• REQUIRED ACTION
Going through the entries below, count each line containing the word "green". Report the number only.

━━━━━━━━━━━━━━━━

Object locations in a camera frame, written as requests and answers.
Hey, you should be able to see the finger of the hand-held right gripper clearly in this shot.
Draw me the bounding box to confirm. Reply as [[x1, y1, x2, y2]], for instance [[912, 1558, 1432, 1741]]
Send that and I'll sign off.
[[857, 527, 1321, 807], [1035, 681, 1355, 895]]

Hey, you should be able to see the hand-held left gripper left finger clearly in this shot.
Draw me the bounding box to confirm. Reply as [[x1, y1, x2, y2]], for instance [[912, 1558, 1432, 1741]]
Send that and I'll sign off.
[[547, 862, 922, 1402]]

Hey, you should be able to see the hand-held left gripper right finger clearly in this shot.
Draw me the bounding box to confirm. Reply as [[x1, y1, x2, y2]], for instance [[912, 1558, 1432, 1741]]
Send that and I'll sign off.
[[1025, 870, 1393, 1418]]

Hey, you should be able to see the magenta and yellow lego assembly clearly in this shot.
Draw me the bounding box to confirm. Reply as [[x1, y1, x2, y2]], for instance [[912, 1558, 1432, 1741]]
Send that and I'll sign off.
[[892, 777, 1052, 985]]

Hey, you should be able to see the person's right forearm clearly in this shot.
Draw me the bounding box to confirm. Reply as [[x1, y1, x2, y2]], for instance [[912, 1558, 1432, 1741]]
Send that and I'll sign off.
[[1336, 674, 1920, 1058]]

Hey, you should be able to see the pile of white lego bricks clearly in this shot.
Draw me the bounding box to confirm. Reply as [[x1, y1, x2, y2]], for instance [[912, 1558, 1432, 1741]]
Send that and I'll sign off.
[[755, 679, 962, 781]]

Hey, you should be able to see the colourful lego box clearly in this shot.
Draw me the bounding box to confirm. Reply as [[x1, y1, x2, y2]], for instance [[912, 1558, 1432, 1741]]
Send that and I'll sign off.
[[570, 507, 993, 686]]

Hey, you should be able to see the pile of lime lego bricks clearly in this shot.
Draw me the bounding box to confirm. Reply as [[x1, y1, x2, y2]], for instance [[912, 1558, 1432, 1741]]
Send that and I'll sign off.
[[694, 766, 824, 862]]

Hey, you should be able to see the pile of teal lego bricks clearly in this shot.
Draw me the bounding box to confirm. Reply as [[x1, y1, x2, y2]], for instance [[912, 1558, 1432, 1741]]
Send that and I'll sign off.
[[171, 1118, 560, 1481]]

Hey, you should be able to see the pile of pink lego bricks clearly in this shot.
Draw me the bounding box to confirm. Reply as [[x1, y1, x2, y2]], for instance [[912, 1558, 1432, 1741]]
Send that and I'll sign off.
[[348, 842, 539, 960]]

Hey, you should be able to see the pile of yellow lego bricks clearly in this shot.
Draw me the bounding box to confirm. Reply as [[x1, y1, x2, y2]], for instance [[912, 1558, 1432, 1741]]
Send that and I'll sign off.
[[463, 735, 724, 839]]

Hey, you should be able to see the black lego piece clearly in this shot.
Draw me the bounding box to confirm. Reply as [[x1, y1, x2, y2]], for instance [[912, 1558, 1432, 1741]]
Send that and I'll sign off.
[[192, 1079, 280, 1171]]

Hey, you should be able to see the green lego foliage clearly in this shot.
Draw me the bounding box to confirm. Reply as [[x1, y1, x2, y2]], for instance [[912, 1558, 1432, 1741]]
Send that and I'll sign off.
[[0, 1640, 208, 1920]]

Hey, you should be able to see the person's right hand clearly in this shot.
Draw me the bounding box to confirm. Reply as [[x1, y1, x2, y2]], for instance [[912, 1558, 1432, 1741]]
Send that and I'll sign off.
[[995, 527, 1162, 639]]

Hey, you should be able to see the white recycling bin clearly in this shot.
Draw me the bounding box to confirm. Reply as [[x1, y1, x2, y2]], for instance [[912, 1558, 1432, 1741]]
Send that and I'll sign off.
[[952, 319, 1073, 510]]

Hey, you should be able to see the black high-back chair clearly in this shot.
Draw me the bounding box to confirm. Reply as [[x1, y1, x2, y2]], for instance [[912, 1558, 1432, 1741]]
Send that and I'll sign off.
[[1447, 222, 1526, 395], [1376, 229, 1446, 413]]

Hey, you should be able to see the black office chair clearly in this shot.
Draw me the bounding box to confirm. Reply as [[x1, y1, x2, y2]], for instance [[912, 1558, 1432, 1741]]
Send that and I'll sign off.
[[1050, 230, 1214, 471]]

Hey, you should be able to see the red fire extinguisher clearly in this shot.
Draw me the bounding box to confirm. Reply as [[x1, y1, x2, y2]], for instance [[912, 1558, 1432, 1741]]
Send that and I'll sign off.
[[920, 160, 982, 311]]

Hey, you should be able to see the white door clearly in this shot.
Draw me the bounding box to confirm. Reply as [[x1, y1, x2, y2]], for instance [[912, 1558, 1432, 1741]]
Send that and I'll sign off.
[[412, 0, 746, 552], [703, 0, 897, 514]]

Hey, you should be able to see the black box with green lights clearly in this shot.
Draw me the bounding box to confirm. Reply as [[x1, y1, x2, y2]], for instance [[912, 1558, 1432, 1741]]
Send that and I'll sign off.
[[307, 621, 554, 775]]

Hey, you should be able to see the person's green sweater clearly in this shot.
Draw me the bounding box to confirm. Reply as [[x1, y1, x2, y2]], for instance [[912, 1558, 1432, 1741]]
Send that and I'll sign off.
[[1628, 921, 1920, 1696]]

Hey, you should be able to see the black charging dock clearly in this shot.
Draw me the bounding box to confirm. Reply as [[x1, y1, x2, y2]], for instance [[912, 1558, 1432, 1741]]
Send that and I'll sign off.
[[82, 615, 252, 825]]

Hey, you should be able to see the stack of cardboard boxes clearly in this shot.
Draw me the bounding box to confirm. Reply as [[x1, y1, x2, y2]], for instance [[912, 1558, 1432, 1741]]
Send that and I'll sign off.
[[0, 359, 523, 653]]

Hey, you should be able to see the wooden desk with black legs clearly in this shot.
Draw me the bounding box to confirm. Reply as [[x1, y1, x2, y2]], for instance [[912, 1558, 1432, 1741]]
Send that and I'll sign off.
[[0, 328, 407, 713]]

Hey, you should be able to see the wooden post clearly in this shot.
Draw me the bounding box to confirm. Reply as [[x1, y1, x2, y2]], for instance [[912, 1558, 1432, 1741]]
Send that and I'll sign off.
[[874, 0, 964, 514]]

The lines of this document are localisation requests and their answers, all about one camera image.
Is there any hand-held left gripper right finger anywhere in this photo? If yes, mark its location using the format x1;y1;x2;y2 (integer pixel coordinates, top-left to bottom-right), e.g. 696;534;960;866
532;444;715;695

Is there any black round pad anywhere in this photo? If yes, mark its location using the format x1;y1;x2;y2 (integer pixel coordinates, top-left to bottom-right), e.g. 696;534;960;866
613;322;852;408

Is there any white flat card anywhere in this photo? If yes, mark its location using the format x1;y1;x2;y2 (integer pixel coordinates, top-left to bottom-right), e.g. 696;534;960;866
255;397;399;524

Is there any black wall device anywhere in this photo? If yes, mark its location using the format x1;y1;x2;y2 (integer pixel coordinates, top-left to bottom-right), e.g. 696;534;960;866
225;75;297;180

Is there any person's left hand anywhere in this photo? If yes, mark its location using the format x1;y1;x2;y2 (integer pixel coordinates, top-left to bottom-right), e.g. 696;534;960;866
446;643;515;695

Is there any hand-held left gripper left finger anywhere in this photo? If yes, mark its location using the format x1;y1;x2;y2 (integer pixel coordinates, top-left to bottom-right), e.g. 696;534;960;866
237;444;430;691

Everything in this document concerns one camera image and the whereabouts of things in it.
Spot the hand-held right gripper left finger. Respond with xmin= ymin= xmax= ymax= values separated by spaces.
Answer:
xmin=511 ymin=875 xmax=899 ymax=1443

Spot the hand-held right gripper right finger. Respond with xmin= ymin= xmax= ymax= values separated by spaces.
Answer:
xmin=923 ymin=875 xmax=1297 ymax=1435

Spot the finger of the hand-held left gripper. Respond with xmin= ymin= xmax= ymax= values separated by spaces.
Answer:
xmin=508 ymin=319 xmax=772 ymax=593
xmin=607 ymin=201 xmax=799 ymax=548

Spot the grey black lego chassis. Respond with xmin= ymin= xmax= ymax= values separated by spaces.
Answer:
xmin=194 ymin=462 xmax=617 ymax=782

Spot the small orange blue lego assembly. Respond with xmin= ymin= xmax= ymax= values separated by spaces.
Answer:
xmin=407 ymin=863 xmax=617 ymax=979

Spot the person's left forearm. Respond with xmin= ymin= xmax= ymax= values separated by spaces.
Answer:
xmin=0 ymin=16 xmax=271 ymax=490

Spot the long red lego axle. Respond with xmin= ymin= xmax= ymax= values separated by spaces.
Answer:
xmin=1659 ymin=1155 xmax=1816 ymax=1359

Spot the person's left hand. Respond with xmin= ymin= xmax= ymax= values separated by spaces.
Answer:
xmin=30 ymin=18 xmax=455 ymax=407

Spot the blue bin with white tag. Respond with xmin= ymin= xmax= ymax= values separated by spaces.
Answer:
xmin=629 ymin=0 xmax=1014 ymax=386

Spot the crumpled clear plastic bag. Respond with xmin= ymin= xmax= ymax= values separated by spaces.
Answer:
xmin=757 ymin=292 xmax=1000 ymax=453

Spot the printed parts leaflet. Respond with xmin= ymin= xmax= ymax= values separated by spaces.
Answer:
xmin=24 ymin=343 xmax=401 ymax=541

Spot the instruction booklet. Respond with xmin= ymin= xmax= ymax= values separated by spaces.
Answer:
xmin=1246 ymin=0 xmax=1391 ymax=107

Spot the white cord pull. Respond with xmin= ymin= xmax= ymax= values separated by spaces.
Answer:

━━━━━━━━━━━━━━━━

• THE ANSWER
3